* Task statement *
Reproduce exactly the lines of the material beneath, from the line that contains "How quickly can you produce the bounding box of the grey" to the line that contains "the black arm", both included, and no other lines.

-- Data for processing follows --

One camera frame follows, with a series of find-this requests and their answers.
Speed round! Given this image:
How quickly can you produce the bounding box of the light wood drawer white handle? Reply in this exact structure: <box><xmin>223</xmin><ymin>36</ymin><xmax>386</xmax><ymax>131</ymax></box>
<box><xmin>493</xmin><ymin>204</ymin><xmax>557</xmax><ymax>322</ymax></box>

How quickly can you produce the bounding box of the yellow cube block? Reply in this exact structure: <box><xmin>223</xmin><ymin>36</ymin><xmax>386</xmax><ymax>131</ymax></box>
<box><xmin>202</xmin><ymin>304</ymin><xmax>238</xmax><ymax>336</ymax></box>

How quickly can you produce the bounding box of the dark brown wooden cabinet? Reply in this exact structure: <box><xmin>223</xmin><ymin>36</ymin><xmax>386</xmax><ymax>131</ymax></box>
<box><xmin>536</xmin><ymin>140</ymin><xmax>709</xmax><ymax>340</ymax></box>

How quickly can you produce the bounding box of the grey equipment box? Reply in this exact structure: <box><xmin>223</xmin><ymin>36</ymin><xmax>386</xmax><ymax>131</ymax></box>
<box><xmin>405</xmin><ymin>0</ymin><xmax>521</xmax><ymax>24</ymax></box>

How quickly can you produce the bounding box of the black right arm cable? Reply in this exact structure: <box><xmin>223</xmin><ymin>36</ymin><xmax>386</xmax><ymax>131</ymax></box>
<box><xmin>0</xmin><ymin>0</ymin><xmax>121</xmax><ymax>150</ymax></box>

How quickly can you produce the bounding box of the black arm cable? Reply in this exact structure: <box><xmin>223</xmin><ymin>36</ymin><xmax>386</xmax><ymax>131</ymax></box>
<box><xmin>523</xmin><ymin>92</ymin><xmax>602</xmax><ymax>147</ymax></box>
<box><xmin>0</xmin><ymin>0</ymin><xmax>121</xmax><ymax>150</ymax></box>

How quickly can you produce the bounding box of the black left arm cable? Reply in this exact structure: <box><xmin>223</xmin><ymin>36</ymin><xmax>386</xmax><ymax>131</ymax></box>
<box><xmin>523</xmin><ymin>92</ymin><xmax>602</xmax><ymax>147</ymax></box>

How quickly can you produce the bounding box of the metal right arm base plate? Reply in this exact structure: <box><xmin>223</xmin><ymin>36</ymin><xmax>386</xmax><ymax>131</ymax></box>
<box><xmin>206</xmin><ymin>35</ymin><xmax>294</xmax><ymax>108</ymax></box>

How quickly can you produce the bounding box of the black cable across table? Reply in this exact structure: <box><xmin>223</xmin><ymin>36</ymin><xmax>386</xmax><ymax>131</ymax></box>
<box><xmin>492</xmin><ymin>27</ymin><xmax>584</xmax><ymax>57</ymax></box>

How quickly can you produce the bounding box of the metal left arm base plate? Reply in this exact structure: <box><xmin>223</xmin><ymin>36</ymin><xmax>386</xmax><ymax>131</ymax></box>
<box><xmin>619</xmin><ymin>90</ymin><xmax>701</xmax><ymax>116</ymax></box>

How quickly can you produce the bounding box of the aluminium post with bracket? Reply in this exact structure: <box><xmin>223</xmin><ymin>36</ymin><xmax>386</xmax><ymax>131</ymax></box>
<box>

-- Data for processing concluded --

* Problem solution *
How quickly can you produce the bounding box of the grey equipment box? Reply in this exact structure: <box><xmin>223</xmin><ymin>36</ymin><xmax>386</xmax><ymax>131</ymax></box>
<box><xmin>405</xmin><ymin>0</ymin><xmax>521</xmax><ymax>24</ymax></box>

How quickly can you produce the bounding box of the black right arm cable? Reply in this exact structure: <box><xmin>223</xmin><ymin>36</ymin><xmax>386</xmax><ymax>131</ymax></box>
<box><xmin>0</xmin><ymin>0</ymin><xmax>121</xmax><ymax>150</ymax></box>

How quickly can you produce the bounding box of the black arm cable? Reply in this exact structure: <box><xmin>223</xmin><ymin>36</ymin><xmax>386</xmax><ymax>131</ymax></box>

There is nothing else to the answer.